Study title and authors:
Assessing the observed relationship between low cholesterol and violence-related mortality. Implications for suicide risk.
Kaplan JR, Muldoon MF, Manuck SB, Mann JJ
Comparative Medicine Clinical Research Center, Bowman Gray School of Medicine, Wake Forest University, Winston-Salem, North Carolina 27157-1040, USA.
This paper can be accessed at: http://www.ophsource.org/periodicals/ophtha/medline/record/MDLN.9616794
Kaplan reviewed the evidence concerning cholesterol levels and suicide or traumatic death.
The review found:
(a) Accumulating evidence suggests that naturally low or clinically reduced cholesterol is associated with increased nonillness mortality (principally suicide and accidents).

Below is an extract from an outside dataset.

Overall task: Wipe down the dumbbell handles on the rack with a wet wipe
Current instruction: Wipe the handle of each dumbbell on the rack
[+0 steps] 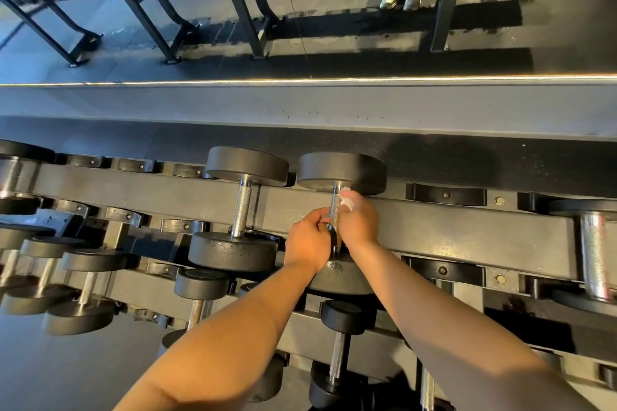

(b) Other evidence suggests that such increases in suicide and traumatic death may be caused by the adverse changes in behaviour and mood that sometimes accompany low or reduced cholesterol.
(c) A study on monkeys revealed that reductions in cholesterol levels increased the tendency of the monkeys to engage in impulsive or violent behaviour through a mechanism involving central serotonergic activity.
(d) It is speculated that the cholesterol-serotonin-behavior association represents a mechanism evolved to increase hunting or competitive foraging behavior in the face of nutritional threats signaled by a decline in total serum cholesterol.
Kaplan concluded: "The epidemiological and experimental data could be interpreted as having two implications for public health: (1) low-cholesterol may be a marker for risk of suicide or traumatic death and (2) cholesterol lowering may have adverse effects for some individuals under some circumstances".